特に水葉の場合は一人でたくさん旅行をするタイプだったこともあり、全国各地の面白い写真をいっぱい持っているのだ。
一つアルバムを開けば、次から次へと水葉の面白いオカルト話が飛んでくるのも良くなかった。
『この写真はですねえ、通称イワヤマ峠って言われてるところなんです。昔は落石事故でたくさん人が死んだらしくって。お呪文を唱えないで峠を登ろうとすると、上から岩が降ってきて本当に死んじゃうとかで』
『あああ、これ、これですよ廃病院!廃墟マニアの中でも有名なんです。中は崩落してるしぐっちゃぐちゃで危ないので入れなかったんですけど、建物の敷地までは行くことができて。なんでも、この病院にはお医者さんにいじめられて自殺した看護師さんの幽霊が憑いてるらしくて、その無念を訴えるべく病院に近づいた人に憑りついてずーっと傍にいるんですって。放置するとそのまま体を壊して……』
『あ、見つけちゃいました?この学校もオカルトマニアの中では有名らしいですよ。つい少し前まで使われていた学校だから見た目は綺麗なんですけど、逢魔が時に中を覗くと黒い人影が闊歩していて、そいつらに見つかるとどこまでも追いかけてこられるとかなんとか……』
『そっれー!それですそれ!魔除けのお守りとして、よくわかんないおばあさんに貰ったんです!貴女は呪いを受けてるからこれで防ぎなさいとか言われてたんですけど、引っ越しの準備してる時に落として割っちゃって。あ、これ、その胡散臭いおばあさんとのツーショットなんですけどね!?』
こんな調子。
そりゃあ、整頓作業が終わらないはずである。
「……水葉。これじゃ駄目だわ。もっと集中しないと、いつまで経っても終わらんわ」
「……わたしもなんか、そんな気がしてきました」
私の言葉に、水葉が苦笑して答える。ダンボールを一つ開けて一つものを取り出すたび、その思い出話を語っていては春休みが何日あっても足りないだろう。

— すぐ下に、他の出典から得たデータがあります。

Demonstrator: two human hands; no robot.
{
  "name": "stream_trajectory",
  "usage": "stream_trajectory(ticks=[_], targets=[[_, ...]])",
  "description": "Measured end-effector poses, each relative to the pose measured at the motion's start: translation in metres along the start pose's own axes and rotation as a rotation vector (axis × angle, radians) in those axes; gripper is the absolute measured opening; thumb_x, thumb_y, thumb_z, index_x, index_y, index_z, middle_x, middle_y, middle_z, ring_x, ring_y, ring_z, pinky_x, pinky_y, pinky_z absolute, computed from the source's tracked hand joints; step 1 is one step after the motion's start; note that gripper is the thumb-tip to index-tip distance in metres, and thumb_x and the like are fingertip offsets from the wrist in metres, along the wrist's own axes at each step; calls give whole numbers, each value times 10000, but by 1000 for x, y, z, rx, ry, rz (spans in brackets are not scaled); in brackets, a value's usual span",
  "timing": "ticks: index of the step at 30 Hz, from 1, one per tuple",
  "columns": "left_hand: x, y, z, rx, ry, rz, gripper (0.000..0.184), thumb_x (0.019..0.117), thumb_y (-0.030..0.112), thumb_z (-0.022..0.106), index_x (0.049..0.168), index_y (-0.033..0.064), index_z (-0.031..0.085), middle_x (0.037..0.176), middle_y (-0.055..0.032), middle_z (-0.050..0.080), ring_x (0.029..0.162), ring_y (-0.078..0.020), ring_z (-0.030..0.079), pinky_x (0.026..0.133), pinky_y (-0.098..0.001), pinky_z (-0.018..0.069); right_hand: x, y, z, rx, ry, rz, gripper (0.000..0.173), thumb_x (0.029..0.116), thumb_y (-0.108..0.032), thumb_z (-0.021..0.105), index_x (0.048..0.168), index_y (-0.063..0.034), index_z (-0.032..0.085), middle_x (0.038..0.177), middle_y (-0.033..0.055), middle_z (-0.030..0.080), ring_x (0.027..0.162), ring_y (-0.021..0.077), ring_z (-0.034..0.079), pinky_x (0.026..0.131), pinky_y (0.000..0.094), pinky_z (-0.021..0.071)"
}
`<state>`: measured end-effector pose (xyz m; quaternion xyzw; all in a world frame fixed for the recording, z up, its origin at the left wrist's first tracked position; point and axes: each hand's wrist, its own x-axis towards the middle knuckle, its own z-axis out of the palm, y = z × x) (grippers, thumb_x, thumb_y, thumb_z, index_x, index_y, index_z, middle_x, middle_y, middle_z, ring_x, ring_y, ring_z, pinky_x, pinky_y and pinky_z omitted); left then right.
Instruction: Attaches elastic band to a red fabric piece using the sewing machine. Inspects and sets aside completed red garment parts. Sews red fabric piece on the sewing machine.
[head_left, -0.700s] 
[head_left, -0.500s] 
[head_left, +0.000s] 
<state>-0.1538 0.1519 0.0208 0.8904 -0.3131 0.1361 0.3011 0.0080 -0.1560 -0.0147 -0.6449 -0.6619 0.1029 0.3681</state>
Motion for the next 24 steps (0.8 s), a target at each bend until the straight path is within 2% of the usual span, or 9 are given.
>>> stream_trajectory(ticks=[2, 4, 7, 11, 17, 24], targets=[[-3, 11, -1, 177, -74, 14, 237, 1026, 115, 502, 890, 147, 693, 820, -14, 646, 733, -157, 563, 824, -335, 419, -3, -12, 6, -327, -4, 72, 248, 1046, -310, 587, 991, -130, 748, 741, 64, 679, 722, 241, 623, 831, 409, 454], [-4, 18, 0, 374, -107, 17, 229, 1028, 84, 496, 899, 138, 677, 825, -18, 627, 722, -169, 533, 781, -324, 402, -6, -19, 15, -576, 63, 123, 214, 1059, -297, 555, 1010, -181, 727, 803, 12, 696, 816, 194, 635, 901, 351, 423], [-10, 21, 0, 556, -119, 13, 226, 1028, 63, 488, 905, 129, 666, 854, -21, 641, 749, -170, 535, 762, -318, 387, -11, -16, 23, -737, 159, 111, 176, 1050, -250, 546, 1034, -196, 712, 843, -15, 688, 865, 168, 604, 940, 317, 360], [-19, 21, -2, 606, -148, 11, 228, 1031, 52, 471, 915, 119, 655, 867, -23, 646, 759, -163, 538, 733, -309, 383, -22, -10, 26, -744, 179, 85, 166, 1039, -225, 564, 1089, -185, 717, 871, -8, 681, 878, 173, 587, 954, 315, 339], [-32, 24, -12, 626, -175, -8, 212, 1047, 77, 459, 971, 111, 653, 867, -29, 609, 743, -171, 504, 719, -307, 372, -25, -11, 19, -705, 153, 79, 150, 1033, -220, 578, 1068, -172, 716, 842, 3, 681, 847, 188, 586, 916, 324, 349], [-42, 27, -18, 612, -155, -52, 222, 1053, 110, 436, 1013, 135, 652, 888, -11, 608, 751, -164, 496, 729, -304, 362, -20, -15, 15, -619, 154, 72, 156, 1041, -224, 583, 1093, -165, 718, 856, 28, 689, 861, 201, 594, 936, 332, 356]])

少なくとも入学式までには、まともに生活できるくらいには作業を進めなければいけないというのに。私はため息をついた、その時だった。
がりがりがりがり。
妙な音が、聞こえた。
え、と私は周囲を見回す。気のせいか、と思った瞬間またしても聞こえるその音。がりがりがりがり。がりがりがりがり。まるで誰かが、壁をひっかいてでもいるような。
「ね、ねえ水葉。この音、なに?」
「え?」
聞こえている。気のせいとか、幻聴とか、それでは片付けられないほどはっきりと。
それなのに。
「音ってなにがですか?先輩」
私は絶句するしかなかったのである。私の耳には嫌になるほど聞こえているその音が、水葉には一切聞こえていない様子だったから。